Your task ▸ Write out again, exactly, the lines below starting at the one with "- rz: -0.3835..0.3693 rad" and ending at the one with "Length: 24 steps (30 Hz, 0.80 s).".

+-------+

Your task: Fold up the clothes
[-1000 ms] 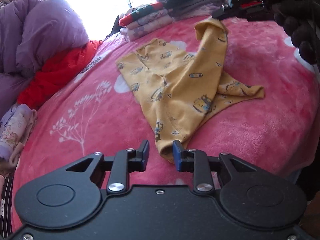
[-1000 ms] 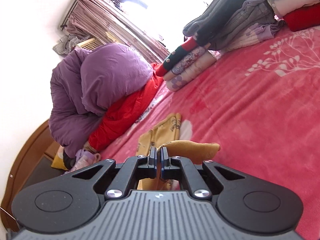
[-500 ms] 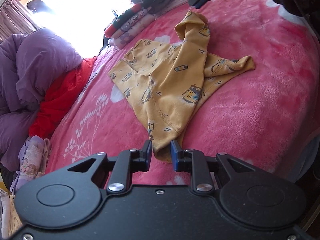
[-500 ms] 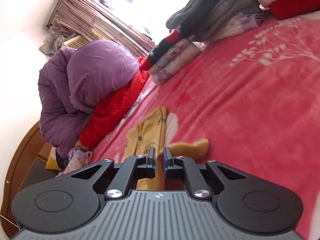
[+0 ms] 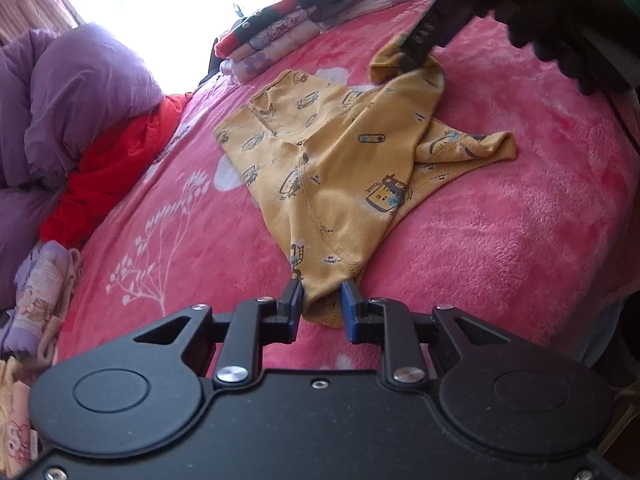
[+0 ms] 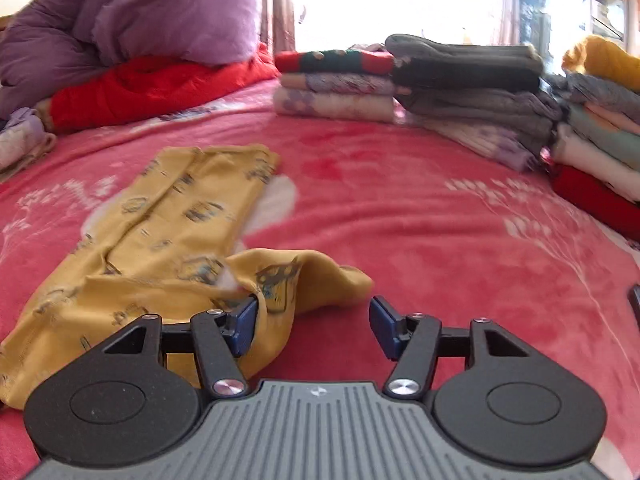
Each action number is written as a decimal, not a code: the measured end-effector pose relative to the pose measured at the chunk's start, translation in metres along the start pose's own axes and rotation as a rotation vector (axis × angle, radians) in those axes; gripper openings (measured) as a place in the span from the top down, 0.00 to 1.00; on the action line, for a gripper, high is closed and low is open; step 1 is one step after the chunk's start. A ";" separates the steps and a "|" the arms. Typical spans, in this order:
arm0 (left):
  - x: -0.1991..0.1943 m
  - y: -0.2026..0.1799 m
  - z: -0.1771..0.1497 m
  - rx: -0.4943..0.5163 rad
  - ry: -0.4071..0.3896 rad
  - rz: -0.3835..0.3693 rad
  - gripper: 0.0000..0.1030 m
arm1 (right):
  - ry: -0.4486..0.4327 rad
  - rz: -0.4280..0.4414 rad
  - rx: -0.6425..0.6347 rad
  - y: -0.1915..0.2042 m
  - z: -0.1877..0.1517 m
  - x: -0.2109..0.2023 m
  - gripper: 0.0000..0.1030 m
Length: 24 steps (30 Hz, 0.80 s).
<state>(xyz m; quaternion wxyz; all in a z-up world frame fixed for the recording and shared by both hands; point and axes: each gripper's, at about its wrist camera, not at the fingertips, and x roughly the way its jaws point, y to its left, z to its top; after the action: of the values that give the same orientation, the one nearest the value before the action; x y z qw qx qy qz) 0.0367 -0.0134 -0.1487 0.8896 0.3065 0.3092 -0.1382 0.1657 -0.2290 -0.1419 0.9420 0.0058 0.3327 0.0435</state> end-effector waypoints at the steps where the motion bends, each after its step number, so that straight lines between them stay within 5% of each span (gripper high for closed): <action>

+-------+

Task answer ▸
  - rz: -0.3835..0.3693 rad
  - gripper: 0.0000..0.1030 m
arm1 (right):
  - ry: -0.4486..0.4327 rad
  - rz: -0.4280..0.4414 rad
  - rx: -0.6425..0.6347 rad
  - y: -0.1915..0.2042 m
  - z: -0.1877..0.1517 m
  - x: -0.2109..0.2023 m
  - gripper: 0.0000..0.1030 m
Length: 24 steps (30 Hz, 0.80 s).

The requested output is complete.